▶ _WORK TASK_:
Transcribe the data exactly. Leave nothing out.

PROVIDED RECORDS section start

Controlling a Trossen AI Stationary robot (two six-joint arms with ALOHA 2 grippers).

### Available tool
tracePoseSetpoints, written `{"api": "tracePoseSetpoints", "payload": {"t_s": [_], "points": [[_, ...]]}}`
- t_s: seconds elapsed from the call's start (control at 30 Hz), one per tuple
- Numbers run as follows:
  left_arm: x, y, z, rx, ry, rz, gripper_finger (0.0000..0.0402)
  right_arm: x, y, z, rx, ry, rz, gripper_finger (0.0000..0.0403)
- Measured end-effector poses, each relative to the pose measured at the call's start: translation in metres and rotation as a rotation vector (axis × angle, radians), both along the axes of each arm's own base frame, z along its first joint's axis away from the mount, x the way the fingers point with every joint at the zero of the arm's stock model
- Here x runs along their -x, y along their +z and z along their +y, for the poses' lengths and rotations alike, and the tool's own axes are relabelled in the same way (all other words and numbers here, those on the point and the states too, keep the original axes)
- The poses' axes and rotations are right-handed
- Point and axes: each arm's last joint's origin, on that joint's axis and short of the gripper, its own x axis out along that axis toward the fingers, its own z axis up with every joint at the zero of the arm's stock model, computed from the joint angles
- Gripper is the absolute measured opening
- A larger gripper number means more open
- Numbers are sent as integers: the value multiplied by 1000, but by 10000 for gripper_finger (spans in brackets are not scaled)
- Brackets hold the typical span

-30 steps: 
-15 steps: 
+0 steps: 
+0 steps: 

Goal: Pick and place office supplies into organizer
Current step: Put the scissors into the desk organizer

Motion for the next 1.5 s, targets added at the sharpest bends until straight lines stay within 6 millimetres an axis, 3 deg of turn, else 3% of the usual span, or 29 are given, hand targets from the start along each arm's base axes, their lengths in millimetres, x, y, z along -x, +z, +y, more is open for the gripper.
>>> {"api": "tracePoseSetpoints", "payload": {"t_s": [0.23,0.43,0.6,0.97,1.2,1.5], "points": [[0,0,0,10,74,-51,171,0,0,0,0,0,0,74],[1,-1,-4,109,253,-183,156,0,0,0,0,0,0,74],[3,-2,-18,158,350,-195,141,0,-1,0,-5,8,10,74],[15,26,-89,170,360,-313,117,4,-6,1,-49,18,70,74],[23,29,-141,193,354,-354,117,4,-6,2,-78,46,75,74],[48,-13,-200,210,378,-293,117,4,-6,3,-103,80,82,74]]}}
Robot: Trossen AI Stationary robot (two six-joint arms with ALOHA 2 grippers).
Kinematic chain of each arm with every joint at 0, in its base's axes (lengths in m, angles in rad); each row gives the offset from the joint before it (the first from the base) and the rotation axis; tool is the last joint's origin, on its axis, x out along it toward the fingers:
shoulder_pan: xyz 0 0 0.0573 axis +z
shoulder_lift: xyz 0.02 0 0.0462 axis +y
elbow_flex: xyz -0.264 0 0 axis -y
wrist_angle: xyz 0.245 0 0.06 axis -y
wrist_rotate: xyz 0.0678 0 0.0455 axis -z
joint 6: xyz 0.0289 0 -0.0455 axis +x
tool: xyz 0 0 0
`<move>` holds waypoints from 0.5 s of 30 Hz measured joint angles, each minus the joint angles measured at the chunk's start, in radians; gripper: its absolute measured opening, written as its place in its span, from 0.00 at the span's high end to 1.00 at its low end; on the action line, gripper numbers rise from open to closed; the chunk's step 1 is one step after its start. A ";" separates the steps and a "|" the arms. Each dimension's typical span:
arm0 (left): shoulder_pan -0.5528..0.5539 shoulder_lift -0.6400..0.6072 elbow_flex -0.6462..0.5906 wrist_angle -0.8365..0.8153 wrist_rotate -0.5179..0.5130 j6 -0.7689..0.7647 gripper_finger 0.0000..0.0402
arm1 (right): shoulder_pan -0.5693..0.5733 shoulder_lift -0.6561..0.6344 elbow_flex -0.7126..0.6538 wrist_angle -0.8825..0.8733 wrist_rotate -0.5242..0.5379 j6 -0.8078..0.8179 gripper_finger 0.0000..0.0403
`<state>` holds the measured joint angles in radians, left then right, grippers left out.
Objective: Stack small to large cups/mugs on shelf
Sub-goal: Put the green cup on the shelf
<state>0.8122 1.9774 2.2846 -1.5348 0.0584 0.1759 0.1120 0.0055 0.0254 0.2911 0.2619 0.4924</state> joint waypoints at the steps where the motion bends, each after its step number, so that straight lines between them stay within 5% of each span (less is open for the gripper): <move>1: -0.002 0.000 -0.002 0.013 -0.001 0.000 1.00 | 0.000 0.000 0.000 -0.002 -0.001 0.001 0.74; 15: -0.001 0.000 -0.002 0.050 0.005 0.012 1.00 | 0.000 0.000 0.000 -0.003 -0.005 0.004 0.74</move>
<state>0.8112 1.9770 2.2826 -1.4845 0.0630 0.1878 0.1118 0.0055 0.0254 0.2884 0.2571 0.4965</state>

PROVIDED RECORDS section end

▶ _YOUR SOLUTION_:
Controlling a Trossen AI Stationary robot (two six-joint arms with ALOHA 2 grippers).

### Available tool
tracePoseSetpoints, written `{"api": "tracePoseSetpoints", "payload": {"t_s": [_], "points": [[_, ...]]}}`
- t_s: seconds elapsed from the call's start (control at 30 Hz), one per tuple
- Numbers run as follows:
  left_arm: x, y, z, rx, ry, rz, gripper_finger (0.0000..0.0402)
  right_arm: x, y, z, rx, ry, rz, gripper_finger (0.0000..0.0403)
- Measured end-effector poses, each relative to the pose measured at the call's start: translation in metres and rotation as a rotation vector (axis × angle, radians), both along the axes of each arm's own base frame, z along its first joint's axis away from the mount, x the way the fingers point with every joint at the zero of the arm's stock model
- Here x runs along their -x, y along their +z and z along their +y, for the poses' lengths and rotations alike, and the tool's own axes are relabelled in the same way (all other words and numbers here, those on the point and the states too, keep the original axes)
- The poses' axes and rotations are right-handed
- Point and axes: each arm's last joint's origin, on that joint's axis and short of the gripper, its own x axis out along that axis toward the fingers, its own z axis up with every joint at the zero of the arm's stock model, computed from the joint angles
- Gripper is the absolute measured opening
- A larger gripper number means more open
- Numbers are sent as integers: the value multiplied by 1000, but by 10000 for gripper_finger (spans in brackets are not scaled)
- Brackets hold the typical span

-30 steps: 
-15 steps: 
+0 steps: 
+0 steps: 

Goal: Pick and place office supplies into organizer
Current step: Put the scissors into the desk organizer

Motion for the next 1.5 s, targets added at the sharpest bends until straight lines stay within 6 millimetres an axis, 3 deg of turn, else 3% of the usual span, or 29 are given, hand targets from the start along each arm's base axes, their lengths in millimetres, x, y, z along -x, +z, +y, more is open for the gripper.
>>> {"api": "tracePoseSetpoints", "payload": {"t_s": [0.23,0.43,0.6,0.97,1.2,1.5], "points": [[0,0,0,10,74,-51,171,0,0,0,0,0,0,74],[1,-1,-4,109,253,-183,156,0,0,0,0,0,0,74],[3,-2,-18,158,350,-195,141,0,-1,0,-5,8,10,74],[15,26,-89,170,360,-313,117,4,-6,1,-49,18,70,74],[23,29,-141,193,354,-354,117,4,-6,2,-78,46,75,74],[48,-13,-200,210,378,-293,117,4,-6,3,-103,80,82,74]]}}
Robot: Trossen AI Stationary robot (two six-joint arms with ALOHA 2 grippers).
Kinematic chain of each arm with every joint at 0, in its base's axes (lengths in m, angles in rad); each row gives the offset from the joint before it (the first from the base) and the rotation axis; tool is the last joint's origin, on its axis, x out along it toward the fingers:
shoulder_pan: xyz 0 0 0.0573 axis +z
shoulder_lift: xyz 0.02 0 0.0462 axis +y
elbow_flex: xyz -0.264 0 0 axis -y
wrist_angle: xyz 0.245 0 0.06 axis -y
wrist_rotate: xyz 0.0678 0 0.0455 axis -z
joint 6: xyz 0.0289 0 -0.0455 axis +x
tool: xyz 0 0 0
`<move>` holds waypoints from 0.5 s of 30 Hz measured joint angles, each minus the joint angles measured at the chunk's start, in radians; gripper: its absolute measured opening, written as its place in its span, from 0.00 at the span's high end to 1.00 at its low end; on the action line, gripper numbers rise from open to closed; the chunk's step 1 is one step after its start. A ";" separates the steps and a "|" the arms. Each dimension's typical span:
arm0 (left): shoulder_pan -0.5528..0.5539 shoulder_lift -0.6400..0.6072 elbow_flex -0.6462..0.5906 wrist_angle -0.8365..0.8153 wrist_rotate -0.5179..0.5130 j6 -0.7689..0.7647 gripper_finger 0.0000..0.0402
arm1 (right): shoulder_pan -0.5693..0.5733 shoulder_lift -0.6561..0.6344 elbow_flex -0.7126..0.6538 wrist_angle -0.8825..0.8733 wrist_rotate -0.5242..0.5379 j6 -0.8078..0.8179 gripper_finger 0.0000..0.0403
`<state>` holds the measured joint angles in radians, left then right, grippers left out.
Objective: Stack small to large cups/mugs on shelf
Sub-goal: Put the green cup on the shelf
<state>0.8122 1.9774 2.2846 -1.5348 0.0584 0.1759 0.1120 0.0055 0.0254 0.2911 0.2619 0.4924</state> joint waypoints at the steps where the motion bends, each after its step number, so that straight lines between them stay within 5% of each span (less is open for the gripper): <move>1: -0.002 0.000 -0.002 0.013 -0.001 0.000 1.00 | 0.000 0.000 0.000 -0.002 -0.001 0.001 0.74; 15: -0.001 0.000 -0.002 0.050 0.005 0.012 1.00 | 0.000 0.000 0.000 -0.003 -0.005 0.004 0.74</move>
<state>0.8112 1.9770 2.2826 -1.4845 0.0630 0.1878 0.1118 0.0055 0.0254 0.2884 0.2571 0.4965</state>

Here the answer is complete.